Bruxelles

Oui, il existe effectivement un boom autour du ‘crowdfunding’. C’est une nouveauté : plutôt que d’emprunter de l’argent pour un projet, on se fait déjà financer avant", explique Julien Bacq, le directeur du département développement commercial d’Atrium, l’agence régionale en charge du commerce. Le "crowdfunding" ? L’expression, en anglais, désigne les méthodes permettant à un entrepreneur de faire financer un projet par un grand nombre de personnes. L’idée cartonne aujourd’hui de plus en plus en Région bruxelloise.

Les entrepreneurs de la capitale font toujours plus appel à des sites internet spécialisés leur permettant d’entrer en contact avec leur public cible potentiel, et de convaincre celui-ci de financer leur projet. Et ce, alors même que celui-ci n’est pas lancé ! Le concept du "crowdfunding" est relativement simple à utiliser et ne coûte pas un centime aux initiateurs de projets qui ne parviennent pas à réunir l’argent espéré. C’est en tout cas ainsi que fonctionne "KissKissBankBank", un site web français, qui est de loin le plus connu dans le domaine du "crowdfunding".

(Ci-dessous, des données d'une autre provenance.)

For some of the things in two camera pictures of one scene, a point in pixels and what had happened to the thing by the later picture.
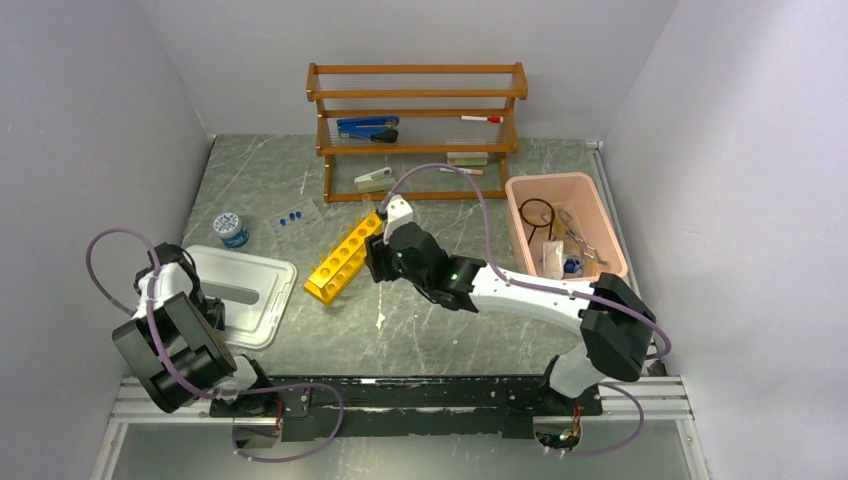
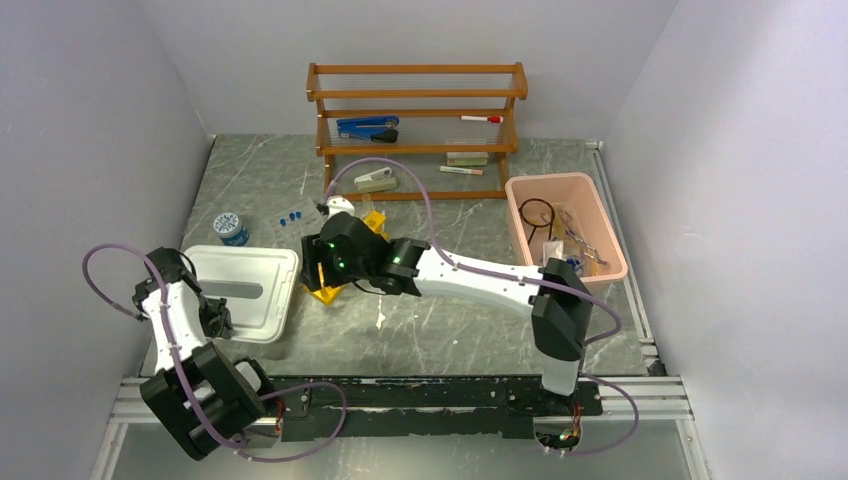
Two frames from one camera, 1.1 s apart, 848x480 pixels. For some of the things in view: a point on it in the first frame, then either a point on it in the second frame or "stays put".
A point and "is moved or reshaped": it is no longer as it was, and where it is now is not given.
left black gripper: x=215 y=313 stays put
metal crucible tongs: x=590 y=251 stays put
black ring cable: x=520 y=209 stays put
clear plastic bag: x=553 y=259 stays put
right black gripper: x=376 y=258 to x=314 y=251
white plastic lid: x=254 y=291 is moved or reshaped
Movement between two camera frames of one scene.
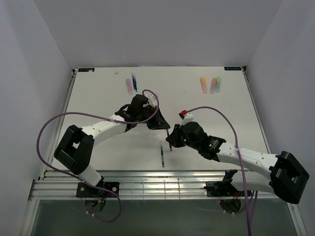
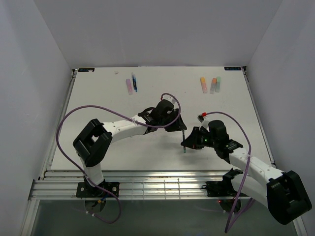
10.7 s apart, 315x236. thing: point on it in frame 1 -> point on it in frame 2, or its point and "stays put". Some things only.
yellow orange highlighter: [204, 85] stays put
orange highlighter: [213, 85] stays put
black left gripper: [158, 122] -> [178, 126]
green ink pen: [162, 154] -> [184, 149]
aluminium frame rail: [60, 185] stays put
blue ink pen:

Sur "KissKissBankBank", les entrepreneurs en herbe sont invités à se présenter, eux et leur projet, photos et petits schémas à l’appui. Objectif : convaincre les internautes de participer au financement de leur projet à travers une transaction financière sécurisée. Le lanceur de projet fixe également le montant en euros qu’il souhaite atteindre. Il s’agira pour lui d’être raisonnable et lucide car s’il échoue à atteindre la somme en question, dans un certain laps de temps, les contributeurs récupéreront intégralement leur argent. En revanche, s’il parvient à réunir la somme, "KissKissBankBank" percevra une commission de 8 %.

Du côté d’"Impulse Brussels", l’Agence bruxelloise pour l’entreprise, le son de cloche se veut en tout cas plutôt positif, même si on insiste sur le fait que le site est surtout un excellent outil promotionnel. "Ce ne sont pas des montants élevés que les entrepreneurs viennent y chercher. C’est un peu de financement, et puis de la visibilité", indique Rodolphe d’Udekem, conseiller auprès d’"Impulse Brussels".

"Le ‘crowdfunding’, c’est un peu la cerise sur le gâteau. Cela nous permet de nous créer des relations. Le reste, on le finance sur fonds propres et via un emprunt à la banque", indique ainsi Elodie Bouscarat, qui participe à "Co-oking", un projet inscrit sur "KissKissBankBank", et dont l’objectif est de permettre à différentes entreprises de partager ensemble un espace culinaire professionnel.